Il passaggio della frontiera con il Belize è rapido ed indolore, se non fosse per la tassa d'uscita che serve però a finanziare i progetti di conservazione in atto nel paese; poi, è solo questione di individuare il primo pullmino collettivo che parte per Flores, salirci e il gioco è fatto. Una volta a Flores, il difficile: raggiungere in fretta il villaggio di Belos Horizontes, dove vive la famiglia che mi ha offerto ospitalità per qualche giorno, prima che il capofamiglia e la moglie partano per il finesettimana per il villaggio di Carmelita dove devono incontrare la popolazione locale per portare avanti uno dei loro progetto equosolidali (www.buenascosas.org); un tuk-tuk (uno dei quei motorini a tre ruote tanto diffusi in Asia) fa però bene il suo lavoro, e riesco ad incontrarli per qualche minuto e a salutarli, oltre che a conoscere i quattro marmocchi con cui vivono.

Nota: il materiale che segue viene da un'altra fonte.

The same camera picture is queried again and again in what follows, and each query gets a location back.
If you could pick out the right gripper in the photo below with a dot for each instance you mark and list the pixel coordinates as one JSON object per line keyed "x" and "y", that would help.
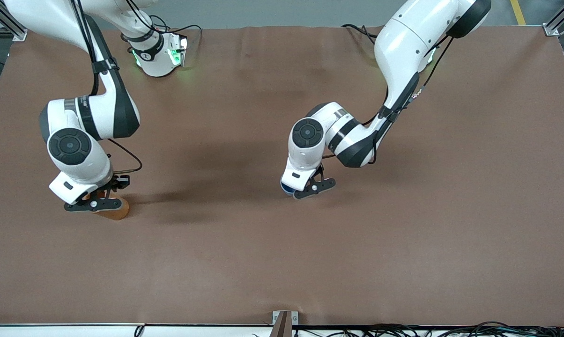
{"x": 115, "y": 181}

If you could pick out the blue cup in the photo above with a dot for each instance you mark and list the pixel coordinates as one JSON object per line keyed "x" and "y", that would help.
{"x": 286, "y": 189}

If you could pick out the grey right arm base box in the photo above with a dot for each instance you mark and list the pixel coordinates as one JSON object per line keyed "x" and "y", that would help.
{"x": 179, "y": 47}

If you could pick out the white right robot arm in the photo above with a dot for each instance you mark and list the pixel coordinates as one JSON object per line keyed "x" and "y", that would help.
{"x": 90, "y": 117}

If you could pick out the brown wooden cup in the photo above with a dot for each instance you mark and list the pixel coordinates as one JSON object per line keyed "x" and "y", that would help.
{"x": 118, "y": 213}

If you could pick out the brown table mat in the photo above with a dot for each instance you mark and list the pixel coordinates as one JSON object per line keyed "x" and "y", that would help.
{"x": 282, "y": 262}

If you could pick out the grey metal bracket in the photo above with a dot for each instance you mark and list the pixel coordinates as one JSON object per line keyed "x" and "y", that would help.
{"x": 295, "y": 319}

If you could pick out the brown camera mount bar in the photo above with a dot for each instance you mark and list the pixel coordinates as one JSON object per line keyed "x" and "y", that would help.
{"x": 282, "y": 327}

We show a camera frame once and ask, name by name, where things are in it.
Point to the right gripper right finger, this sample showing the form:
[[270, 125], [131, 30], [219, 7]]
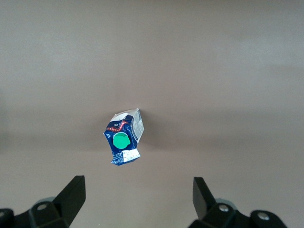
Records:
[[204, 204]]

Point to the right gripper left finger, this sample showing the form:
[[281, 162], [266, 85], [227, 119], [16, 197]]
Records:
[[71, 199]]

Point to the blue white milk carton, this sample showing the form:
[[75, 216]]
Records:
[[121, 141]]

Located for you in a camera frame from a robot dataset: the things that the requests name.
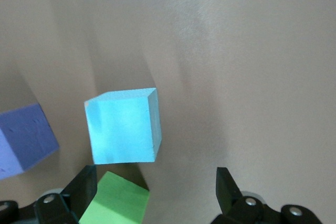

La mia dimora è spartana, un tavolato con un materasso e una zanzariera intorno, in un angolo del giardino protetto da alti muri e coperto da un tetto di lamiera, e l'uso della cucina (o l'invitarsi a tavola) non è permesso, ma non mi serve altro; gioco un pò con i bimbi, poi quando si piazzano davanti alla tv vado a fare un giro fino a Flores, che è un'isola sul lago Péten Itza collegata da un ponte alla gemella Santa Elena (pare si chiamino tutte così, le città gemelle, da queste parti...). Le nuvole han lasciato spazio al sole, il lago a vedersi da qui è molto bello, anche se c'è poca vita intorno, e l'isolotto è poco più di un monticello con case raccolte intorno a vicoli stretti. Il capitano di una barchetta mi propone un giro per 6 euri, ma preferisco prendermela calma e mi siedo ad un ristorantino all'aperto, a dieci metri dalla riva, per pranzare guardando l'attività nell'imbarcadero.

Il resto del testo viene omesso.